### Instructions for the task
If a line below contains "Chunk", count it. Report the final total and nothing more.

### The data
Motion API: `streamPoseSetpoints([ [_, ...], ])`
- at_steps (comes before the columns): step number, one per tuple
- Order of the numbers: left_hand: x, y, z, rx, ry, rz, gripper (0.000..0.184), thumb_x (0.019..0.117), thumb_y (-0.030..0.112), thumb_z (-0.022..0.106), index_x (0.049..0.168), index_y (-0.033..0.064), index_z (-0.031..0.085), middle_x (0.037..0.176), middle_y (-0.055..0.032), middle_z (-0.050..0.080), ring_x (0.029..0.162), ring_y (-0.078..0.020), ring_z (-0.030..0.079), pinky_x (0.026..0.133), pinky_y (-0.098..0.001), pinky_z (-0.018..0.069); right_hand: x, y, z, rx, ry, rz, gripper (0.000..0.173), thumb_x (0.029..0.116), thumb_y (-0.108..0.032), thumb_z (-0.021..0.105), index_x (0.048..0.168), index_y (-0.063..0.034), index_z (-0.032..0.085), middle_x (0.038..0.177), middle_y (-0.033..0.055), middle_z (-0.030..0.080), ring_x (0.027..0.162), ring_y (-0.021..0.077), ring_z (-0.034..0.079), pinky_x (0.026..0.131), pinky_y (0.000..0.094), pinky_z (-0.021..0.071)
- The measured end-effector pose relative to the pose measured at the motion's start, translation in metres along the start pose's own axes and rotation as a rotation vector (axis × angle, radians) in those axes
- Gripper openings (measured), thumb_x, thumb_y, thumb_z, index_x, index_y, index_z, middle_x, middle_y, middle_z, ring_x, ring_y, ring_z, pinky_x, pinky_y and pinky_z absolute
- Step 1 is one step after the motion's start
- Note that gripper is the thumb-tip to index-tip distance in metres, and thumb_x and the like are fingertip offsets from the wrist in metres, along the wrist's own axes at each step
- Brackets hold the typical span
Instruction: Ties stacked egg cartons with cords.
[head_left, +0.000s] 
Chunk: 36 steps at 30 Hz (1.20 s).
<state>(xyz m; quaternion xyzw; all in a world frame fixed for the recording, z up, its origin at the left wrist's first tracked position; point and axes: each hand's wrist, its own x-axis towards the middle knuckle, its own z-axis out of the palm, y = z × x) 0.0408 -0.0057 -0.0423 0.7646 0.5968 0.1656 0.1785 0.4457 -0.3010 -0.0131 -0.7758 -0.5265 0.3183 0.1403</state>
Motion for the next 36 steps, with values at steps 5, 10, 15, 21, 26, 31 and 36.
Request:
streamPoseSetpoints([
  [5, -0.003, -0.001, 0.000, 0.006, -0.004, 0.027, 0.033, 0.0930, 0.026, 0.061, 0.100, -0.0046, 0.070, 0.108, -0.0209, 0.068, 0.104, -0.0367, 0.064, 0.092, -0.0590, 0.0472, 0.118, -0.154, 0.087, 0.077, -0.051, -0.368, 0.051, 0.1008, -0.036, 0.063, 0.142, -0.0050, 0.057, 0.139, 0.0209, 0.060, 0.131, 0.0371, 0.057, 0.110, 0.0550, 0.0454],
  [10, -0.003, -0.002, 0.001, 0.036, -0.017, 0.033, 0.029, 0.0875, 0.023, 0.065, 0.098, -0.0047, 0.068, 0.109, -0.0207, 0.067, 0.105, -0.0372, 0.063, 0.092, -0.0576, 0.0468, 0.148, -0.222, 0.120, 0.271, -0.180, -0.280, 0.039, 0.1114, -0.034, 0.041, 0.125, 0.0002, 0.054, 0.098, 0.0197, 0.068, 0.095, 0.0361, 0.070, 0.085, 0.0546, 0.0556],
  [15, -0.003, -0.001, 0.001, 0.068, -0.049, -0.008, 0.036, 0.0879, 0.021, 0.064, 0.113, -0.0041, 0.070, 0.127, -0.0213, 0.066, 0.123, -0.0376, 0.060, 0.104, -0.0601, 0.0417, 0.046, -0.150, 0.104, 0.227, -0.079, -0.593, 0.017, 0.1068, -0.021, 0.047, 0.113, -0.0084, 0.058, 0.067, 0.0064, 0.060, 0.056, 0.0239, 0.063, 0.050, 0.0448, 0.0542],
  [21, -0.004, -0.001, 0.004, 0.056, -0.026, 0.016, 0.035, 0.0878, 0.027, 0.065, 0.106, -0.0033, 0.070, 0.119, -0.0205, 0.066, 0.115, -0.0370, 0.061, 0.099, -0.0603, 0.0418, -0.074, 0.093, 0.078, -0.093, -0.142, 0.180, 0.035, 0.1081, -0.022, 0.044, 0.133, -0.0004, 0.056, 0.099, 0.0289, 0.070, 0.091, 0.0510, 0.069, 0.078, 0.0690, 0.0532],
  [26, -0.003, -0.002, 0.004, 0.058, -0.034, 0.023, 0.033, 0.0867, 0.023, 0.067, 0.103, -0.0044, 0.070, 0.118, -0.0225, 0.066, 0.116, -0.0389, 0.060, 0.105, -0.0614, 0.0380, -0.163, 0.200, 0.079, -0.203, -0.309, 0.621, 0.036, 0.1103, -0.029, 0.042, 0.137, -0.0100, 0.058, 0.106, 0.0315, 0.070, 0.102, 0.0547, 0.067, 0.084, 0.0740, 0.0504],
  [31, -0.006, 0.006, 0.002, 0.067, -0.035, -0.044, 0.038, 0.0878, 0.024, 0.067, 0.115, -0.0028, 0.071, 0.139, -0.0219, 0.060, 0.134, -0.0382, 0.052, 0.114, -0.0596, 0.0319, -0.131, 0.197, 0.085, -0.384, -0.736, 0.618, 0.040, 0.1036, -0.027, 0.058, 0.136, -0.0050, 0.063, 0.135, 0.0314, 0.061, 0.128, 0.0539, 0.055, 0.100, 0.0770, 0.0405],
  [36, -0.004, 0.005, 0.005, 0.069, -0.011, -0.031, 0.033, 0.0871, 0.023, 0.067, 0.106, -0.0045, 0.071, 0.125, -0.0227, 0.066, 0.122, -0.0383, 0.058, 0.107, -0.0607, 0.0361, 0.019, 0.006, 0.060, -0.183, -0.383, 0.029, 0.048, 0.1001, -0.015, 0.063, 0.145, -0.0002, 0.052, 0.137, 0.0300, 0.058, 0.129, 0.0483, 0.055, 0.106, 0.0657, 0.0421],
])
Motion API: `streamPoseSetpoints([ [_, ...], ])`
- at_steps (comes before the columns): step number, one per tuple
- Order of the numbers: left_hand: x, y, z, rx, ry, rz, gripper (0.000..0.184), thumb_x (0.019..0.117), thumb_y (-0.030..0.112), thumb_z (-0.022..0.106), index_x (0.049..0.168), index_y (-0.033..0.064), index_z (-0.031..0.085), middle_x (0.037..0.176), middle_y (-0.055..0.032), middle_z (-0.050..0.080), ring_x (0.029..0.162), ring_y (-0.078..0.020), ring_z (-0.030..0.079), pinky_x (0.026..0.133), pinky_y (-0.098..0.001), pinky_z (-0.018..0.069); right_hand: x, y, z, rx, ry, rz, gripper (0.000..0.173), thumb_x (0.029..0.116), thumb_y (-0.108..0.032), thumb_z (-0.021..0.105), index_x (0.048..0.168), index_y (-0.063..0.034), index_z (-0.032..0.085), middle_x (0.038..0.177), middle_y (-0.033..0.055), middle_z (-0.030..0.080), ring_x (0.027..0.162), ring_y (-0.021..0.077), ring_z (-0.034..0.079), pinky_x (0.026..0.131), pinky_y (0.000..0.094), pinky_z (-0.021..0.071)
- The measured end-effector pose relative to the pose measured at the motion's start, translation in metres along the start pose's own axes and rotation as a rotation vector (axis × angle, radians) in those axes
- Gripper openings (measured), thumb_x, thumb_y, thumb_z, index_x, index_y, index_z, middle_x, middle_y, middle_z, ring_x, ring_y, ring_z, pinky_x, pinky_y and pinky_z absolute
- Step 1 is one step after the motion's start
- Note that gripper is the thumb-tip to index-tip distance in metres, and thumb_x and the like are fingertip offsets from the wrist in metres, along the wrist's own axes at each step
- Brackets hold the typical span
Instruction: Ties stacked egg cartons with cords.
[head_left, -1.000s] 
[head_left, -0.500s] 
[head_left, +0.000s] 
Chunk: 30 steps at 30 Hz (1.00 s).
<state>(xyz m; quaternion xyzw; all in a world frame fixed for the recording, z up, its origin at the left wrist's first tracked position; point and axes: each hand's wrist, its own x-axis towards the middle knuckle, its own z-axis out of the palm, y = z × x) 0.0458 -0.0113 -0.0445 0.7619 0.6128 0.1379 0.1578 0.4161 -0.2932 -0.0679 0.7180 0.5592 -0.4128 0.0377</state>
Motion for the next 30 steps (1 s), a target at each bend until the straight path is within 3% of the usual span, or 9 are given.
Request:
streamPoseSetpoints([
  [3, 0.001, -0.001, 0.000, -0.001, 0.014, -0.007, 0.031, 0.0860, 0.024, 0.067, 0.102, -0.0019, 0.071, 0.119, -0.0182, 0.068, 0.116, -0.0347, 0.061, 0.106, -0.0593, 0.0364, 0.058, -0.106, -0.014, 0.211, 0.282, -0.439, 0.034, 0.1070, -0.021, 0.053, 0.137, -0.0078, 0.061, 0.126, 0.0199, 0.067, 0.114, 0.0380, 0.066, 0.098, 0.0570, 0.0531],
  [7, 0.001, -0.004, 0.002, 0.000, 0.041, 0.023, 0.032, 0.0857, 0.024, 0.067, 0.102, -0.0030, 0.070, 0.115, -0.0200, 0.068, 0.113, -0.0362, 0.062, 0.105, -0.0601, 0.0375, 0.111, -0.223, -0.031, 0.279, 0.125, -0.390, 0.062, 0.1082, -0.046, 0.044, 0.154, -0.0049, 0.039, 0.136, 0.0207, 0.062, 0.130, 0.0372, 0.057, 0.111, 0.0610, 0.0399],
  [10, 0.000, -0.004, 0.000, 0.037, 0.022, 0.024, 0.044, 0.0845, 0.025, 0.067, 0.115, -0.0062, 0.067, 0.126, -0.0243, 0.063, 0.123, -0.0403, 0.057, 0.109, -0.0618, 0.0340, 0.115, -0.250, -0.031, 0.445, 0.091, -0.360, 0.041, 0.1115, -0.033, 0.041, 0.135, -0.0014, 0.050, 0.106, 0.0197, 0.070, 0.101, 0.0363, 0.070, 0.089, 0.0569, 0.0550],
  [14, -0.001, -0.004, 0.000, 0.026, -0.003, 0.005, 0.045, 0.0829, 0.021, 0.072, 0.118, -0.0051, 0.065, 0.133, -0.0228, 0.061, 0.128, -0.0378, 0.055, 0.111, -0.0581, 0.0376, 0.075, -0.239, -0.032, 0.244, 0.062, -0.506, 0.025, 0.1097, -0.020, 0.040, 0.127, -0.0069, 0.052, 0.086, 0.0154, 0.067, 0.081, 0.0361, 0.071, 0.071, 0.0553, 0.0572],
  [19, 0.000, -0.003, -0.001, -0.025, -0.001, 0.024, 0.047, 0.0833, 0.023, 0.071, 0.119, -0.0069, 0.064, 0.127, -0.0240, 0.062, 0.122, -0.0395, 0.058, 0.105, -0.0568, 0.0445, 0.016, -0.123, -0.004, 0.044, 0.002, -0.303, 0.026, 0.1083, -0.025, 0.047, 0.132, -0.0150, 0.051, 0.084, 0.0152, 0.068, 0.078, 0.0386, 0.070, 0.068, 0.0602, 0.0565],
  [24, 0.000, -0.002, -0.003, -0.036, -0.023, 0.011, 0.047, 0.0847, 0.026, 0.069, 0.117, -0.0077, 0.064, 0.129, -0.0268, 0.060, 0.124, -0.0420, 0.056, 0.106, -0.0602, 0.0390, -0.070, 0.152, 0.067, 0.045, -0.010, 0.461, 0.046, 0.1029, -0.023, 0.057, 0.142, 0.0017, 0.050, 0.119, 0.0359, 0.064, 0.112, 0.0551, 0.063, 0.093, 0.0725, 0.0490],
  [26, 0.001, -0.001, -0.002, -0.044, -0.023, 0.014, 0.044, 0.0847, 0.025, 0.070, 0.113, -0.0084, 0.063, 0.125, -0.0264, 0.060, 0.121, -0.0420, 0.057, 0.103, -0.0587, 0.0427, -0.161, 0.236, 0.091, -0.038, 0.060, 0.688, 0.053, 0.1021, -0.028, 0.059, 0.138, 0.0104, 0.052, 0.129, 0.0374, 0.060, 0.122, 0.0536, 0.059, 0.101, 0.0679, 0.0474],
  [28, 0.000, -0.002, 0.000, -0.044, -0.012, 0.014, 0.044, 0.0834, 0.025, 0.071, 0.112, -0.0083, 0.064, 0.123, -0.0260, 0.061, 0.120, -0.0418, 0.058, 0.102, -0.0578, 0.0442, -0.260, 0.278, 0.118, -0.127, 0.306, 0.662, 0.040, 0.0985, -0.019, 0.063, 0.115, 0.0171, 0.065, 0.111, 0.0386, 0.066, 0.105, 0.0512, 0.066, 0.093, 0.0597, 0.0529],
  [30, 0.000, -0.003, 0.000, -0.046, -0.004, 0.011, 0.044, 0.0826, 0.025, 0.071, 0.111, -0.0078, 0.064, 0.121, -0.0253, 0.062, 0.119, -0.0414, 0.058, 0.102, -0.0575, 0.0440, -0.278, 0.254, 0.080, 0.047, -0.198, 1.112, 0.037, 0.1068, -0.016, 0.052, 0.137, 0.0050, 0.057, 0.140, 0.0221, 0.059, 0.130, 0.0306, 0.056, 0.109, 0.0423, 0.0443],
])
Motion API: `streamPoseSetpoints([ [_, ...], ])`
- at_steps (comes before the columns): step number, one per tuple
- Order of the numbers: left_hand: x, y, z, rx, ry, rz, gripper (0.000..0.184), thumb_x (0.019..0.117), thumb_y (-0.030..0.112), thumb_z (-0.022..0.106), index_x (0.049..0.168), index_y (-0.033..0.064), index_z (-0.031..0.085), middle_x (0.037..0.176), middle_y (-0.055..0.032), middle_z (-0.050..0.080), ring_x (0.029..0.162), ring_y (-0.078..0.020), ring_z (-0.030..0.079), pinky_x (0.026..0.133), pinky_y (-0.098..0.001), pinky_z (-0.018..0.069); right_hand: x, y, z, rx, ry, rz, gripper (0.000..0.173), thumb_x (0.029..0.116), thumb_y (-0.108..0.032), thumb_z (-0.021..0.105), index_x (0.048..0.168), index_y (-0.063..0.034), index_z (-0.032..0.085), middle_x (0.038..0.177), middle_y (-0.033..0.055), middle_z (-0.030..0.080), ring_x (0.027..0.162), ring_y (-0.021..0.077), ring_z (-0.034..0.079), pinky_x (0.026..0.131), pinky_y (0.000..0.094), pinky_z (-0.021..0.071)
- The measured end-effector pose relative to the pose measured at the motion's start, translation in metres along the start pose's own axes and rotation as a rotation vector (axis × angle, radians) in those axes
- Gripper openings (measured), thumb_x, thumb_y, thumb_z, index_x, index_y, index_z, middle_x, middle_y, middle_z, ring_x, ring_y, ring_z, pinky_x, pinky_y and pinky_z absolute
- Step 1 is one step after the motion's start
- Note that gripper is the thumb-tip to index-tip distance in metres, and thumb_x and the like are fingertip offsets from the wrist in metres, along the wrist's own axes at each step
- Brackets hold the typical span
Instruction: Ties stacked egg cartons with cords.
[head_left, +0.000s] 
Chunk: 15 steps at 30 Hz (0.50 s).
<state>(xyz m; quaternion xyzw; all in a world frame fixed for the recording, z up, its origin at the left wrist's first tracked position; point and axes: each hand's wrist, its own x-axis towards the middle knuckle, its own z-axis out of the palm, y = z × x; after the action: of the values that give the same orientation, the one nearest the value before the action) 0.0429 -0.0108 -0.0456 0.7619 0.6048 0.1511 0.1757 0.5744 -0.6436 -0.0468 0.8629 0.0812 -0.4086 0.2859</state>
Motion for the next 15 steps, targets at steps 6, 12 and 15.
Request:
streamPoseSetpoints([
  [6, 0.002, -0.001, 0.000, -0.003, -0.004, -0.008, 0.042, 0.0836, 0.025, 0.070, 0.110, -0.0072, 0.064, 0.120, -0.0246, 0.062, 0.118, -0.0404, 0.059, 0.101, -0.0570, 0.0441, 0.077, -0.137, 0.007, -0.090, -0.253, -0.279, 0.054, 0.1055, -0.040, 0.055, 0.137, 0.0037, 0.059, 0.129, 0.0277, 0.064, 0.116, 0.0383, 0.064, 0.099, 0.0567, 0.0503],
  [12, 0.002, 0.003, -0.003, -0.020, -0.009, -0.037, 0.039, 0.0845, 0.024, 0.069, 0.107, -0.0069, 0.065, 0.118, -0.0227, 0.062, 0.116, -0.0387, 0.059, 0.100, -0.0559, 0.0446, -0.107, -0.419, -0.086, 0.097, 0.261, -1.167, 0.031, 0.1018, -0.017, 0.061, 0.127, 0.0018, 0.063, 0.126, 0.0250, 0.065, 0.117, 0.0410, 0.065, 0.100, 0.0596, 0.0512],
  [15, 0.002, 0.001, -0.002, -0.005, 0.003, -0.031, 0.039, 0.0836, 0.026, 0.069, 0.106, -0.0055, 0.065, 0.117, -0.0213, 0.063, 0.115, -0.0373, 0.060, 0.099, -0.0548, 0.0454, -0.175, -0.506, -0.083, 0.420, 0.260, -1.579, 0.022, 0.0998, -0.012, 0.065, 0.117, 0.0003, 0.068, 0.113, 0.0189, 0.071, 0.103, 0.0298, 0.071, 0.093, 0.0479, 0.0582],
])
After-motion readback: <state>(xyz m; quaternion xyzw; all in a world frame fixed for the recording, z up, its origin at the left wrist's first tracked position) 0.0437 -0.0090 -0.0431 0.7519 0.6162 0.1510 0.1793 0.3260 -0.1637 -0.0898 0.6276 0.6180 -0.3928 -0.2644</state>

### Written answer
3